1.1. Conventional Cloud Removal Approaches
Depending on whether ground objects are completely obscured by clouds, conventional cloud removal processing can be further classified into two cases: thin and thick cloud removal. Thin clouds do not entirely block the transmission of electromagnetic waves reflected from the earth. This is a prerequisite for reconstructing distorted regions utilizing spatial correlation, frequency differences, and spectral complementarity between cloudy and non-cloudy regions. Interpolation is a representative technique for cloud removal using spatial characteristics, such as Kriging interpolation [
1,
2] and neighborhood pixel interpolation [
3,
4]. Others have used frequency-domain filtering for RS image processing to enhance the spectral information of ground objects in the high-frequency range and suppress clouds in the low-frequency range [
5,
6,
7]. Bands with high cloud transmittance and high correlation with neighboring bands exist in multi-spectral images. A haze-optimized transformation (HOT) method, as proposed by reference [
8], aims to correct the band value deviation caused by clouds by virtue of the high correlation of red and blue bands in the clear regions. Nonetheless, these clear regions require manual selection and for this reason, Xu et al. [
9] developed a linear cloud removal method using a cirrus band. Simultaneously, these methods [
10,
11] rely on spectral analysis to remove the thin cloud component from the visible spectrum. In addition, He et al. [
12] proposed a dark channel prior (DCP) defogging algorithm, and this work was gradually developed to remove thin clouds [
13].
However, if surface radiation is absorbed by thick, concentrated clouds before reaching the sensor and the spectral information from a single image is insufficient to achieve a detailed reconstruction of the ground object, the above methods are no longer applicable.

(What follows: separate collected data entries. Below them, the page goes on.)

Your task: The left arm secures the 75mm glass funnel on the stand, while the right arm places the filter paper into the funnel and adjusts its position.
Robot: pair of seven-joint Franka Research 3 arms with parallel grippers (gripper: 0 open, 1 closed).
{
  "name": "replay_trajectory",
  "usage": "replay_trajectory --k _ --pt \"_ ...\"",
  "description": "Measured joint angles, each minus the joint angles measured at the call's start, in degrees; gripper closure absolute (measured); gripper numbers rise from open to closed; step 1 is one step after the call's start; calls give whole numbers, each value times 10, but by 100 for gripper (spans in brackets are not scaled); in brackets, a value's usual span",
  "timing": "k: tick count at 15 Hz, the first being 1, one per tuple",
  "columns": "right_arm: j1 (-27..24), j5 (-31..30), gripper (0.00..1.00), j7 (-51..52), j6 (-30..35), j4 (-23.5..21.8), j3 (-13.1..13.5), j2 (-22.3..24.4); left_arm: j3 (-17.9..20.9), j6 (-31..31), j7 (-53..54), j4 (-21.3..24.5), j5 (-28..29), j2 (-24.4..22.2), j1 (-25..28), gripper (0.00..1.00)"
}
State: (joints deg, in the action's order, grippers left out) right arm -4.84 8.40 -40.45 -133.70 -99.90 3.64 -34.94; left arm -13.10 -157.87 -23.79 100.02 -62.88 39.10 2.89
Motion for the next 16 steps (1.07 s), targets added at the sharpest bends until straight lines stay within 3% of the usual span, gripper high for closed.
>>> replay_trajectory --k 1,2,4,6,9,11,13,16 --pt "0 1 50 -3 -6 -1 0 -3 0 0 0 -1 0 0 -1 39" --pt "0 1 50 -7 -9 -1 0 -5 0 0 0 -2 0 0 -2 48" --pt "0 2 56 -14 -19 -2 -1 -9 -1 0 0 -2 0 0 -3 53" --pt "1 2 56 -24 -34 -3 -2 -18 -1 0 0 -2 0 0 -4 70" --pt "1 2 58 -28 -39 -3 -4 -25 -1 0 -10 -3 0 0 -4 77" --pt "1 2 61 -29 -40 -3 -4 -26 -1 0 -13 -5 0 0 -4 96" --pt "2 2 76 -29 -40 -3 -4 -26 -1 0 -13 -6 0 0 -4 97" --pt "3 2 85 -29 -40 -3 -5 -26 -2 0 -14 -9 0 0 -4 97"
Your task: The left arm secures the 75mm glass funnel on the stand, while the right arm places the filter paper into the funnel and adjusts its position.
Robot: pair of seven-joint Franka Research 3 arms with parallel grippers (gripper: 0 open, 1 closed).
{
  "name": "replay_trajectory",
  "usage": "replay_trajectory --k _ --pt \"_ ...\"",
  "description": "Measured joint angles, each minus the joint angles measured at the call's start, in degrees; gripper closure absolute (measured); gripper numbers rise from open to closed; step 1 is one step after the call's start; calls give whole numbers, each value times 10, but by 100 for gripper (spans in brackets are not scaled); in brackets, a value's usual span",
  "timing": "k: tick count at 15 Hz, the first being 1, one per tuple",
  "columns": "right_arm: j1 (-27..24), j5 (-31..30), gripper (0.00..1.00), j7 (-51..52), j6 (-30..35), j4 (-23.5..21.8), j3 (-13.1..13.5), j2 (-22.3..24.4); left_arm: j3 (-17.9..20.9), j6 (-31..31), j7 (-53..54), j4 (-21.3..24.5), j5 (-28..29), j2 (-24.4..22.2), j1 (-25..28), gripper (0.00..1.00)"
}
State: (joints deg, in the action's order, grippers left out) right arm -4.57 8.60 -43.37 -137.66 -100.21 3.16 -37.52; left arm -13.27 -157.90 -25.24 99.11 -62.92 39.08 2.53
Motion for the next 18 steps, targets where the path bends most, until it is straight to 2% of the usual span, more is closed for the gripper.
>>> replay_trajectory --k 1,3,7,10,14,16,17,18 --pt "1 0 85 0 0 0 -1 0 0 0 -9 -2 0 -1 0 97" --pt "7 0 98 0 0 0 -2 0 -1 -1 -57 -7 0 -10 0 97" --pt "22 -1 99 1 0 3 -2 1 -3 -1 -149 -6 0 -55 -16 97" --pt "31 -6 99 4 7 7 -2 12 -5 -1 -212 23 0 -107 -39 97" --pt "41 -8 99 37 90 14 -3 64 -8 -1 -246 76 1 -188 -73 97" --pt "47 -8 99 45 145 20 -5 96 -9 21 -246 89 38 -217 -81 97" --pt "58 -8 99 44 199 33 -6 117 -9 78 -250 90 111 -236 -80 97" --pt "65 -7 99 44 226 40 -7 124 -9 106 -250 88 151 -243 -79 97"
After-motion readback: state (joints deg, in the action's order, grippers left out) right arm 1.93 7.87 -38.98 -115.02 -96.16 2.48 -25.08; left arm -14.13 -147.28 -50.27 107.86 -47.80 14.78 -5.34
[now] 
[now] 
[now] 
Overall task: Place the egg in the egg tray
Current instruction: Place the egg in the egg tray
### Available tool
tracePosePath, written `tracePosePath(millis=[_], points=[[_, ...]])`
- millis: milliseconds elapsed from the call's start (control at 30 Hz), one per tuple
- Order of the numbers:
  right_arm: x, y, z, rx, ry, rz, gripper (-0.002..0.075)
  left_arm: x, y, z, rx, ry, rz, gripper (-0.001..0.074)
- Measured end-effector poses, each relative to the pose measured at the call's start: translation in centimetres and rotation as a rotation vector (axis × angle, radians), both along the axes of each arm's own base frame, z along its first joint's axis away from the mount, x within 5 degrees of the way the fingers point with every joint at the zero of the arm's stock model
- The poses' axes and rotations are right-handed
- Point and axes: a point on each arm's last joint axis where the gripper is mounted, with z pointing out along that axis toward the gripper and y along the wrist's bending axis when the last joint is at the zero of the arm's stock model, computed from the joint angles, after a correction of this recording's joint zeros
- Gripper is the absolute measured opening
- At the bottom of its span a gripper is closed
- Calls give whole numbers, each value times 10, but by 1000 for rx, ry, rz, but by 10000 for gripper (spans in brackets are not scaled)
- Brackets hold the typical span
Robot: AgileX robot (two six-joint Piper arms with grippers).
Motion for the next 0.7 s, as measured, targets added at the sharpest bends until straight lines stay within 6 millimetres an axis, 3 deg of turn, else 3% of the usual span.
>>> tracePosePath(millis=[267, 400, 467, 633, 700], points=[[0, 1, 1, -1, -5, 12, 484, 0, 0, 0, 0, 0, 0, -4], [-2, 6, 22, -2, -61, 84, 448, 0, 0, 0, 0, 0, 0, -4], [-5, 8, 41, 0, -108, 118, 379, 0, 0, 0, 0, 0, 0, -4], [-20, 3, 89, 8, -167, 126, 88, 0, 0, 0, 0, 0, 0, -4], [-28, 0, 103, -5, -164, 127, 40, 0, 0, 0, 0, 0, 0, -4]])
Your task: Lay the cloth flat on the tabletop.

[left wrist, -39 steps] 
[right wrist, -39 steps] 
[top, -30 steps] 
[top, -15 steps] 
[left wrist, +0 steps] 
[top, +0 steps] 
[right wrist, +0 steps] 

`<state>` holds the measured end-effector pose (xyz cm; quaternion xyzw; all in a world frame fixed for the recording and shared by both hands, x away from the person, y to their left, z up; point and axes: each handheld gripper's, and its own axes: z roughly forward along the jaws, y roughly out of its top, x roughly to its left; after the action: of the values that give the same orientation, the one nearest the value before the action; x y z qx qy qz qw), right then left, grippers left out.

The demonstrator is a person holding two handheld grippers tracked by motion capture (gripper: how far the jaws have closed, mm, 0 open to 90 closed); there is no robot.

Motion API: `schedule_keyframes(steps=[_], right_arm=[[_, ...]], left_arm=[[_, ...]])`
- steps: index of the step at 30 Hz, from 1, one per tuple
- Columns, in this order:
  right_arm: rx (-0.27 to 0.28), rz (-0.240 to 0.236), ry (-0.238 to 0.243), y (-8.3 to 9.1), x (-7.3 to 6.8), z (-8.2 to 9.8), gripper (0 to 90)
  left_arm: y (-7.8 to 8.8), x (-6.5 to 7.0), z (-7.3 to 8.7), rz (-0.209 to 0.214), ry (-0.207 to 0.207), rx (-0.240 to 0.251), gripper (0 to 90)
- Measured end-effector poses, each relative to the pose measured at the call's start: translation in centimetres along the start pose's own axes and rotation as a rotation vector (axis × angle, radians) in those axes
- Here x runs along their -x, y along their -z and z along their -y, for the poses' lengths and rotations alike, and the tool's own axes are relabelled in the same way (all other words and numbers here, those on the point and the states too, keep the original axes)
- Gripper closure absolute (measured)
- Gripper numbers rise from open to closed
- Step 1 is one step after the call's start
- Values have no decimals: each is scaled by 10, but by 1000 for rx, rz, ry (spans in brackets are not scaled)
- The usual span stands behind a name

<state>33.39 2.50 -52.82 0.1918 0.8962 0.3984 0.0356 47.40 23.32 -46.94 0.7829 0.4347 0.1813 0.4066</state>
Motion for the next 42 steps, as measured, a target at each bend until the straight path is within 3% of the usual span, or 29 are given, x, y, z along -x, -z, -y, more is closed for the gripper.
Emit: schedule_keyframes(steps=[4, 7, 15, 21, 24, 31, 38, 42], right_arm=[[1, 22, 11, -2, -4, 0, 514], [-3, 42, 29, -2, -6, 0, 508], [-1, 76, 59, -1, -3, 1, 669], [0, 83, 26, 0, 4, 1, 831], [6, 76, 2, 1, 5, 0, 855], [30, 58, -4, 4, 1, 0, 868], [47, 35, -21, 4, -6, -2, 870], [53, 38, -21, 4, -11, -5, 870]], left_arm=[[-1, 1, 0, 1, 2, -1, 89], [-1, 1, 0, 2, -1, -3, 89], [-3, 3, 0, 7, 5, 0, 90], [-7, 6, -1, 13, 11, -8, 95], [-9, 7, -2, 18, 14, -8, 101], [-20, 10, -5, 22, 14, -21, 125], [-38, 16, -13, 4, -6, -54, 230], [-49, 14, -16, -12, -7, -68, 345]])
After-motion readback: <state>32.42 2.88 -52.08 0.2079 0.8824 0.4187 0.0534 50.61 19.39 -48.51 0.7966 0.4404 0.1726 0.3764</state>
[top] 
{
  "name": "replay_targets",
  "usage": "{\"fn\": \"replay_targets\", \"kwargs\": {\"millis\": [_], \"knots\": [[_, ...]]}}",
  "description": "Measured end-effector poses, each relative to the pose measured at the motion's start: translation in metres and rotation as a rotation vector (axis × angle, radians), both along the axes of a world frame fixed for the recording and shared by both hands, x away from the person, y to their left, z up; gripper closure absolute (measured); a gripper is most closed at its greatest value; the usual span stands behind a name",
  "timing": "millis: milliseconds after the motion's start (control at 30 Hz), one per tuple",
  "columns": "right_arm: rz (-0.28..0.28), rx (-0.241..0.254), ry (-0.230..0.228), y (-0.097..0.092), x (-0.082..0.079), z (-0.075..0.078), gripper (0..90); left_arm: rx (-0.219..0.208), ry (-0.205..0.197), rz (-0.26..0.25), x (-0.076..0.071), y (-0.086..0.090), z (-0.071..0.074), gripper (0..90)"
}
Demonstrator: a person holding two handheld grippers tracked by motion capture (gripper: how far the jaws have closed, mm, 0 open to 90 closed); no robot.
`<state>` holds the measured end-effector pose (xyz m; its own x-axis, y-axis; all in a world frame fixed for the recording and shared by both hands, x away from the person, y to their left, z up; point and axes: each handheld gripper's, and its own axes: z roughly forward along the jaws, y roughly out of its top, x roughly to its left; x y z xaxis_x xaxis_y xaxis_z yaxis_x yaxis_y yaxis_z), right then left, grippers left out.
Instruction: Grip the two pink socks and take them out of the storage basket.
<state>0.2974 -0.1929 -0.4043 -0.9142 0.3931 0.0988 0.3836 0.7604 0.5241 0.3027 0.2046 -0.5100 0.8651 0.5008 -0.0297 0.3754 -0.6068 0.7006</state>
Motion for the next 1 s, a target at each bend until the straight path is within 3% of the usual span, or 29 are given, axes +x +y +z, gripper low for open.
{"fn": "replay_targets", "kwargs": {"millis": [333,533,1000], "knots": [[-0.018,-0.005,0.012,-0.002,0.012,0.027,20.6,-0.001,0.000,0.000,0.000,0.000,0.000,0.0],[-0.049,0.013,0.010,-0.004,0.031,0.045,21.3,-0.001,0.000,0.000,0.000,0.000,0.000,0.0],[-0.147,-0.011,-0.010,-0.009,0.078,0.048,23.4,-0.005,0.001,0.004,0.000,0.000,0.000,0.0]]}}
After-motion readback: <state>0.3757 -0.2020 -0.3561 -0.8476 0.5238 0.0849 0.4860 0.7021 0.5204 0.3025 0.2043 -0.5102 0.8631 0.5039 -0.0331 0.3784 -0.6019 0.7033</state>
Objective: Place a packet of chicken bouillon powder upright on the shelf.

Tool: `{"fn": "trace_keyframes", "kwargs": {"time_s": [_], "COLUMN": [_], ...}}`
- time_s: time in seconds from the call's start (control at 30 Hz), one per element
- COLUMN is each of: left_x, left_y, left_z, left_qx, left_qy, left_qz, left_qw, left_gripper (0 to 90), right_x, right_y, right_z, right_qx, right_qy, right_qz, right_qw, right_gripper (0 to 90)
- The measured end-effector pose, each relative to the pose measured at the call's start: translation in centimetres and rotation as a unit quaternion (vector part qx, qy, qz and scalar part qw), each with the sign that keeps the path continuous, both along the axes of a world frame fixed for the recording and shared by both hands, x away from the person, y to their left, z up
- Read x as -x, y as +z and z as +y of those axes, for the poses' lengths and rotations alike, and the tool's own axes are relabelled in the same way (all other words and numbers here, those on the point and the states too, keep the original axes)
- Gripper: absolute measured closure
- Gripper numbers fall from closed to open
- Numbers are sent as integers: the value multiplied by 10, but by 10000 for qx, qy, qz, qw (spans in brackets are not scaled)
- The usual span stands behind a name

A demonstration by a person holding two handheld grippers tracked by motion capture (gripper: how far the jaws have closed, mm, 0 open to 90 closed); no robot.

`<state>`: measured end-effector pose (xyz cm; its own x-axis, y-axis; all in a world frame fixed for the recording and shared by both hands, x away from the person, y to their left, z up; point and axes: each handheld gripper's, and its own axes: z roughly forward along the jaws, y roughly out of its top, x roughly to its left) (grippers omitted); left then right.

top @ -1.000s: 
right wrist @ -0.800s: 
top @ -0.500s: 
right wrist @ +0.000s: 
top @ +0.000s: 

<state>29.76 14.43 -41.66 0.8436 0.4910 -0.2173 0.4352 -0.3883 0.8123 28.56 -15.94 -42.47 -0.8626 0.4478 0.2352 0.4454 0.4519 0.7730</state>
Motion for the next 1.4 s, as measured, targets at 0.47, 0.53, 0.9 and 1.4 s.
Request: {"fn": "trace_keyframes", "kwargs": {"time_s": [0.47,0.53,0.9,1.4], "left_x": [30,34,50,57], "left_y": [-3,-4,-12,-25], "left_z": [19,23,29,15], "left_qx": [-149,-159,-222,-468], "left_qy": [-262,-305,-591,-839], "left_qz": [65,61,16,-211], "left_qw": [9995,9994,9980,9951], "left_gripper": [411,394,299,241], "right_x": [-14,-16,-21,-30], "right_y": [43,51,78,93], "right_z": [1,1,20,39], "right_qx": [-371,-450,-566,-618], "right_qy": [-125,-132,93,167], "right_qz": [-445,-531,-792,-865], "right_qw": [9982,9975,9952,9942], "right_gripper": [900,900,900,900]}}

Instead, conventional thick cloud removal methods integrate the complementary advantages of multiple images to supply the missing information. These methods are mainly divided into multi-temporal methods [
14,
15,
16,
17,
18,
19,
20,
21] and multi-source methods [
22,
23,
24,
25]. Multi-temporal methods introduce additional observations from different acquisition times to reassemble RS images; however, such methods require consistent land cover types in all images. Cheng et al. [
15] proposed a spatio-temporal Markov to determine the optimal clean pixels of the replaceable cloud in the auxiliary images. Li et al. [
18] presented two expanded multitemporal dictionary learning-based algorithms to recover the missing information from MODIS data. Based on the low ranks of multi-temporal image sequences, a discriminative robust principal component analysis (RPCA) model was devised, which assigns penalty weights to cloud pixels and then reconstructs cloudy images [
19]. Ji et al. [
20] and Lin et al. [
21] introduced the sparse function to describe the cloud component and exploit the latent multi-temporal relationship to estimate the missing pixels. Essentially, multi-source methods mostly rely on data obtained from different sensors for a given location to reconstruct RS images. Synthetic aperture radar (SAR) can work in all-time and the radiation waves have a strong penetrating ability. The collected SAR images are rich in spatial detail features and are used as auxiliary data for innovative cloud removal methods. Using the cloud-penetrating properties of SAR signals, Eckardt et al. [
22], Li et al. [
23], and Zhu et al. [
24] combined the intact structural information in SAR images to reconstruct regions with missing optical information. Moreover, Landsat-MODIS data fusion was used to fill the missing holes and be consistent with the context [
25].
The above conventional methods have achieved good performance but suffer from some deficiencies. For thin cloud removal methods, due to their reliance on prior assumptions, their modeling performance is limited and it is difficult to moderately remove clouds. Most reconstructions combined with multiple image methods fail to consistently achieve high-quality and timely results, and cannot address the increasing demand for high-quality RS images from cloud removal. Moreover, due to the differences in imaging principles and spatial resolutions, images obtained by different sensors are prone to spectral distortion and texture information loss during the fusion process.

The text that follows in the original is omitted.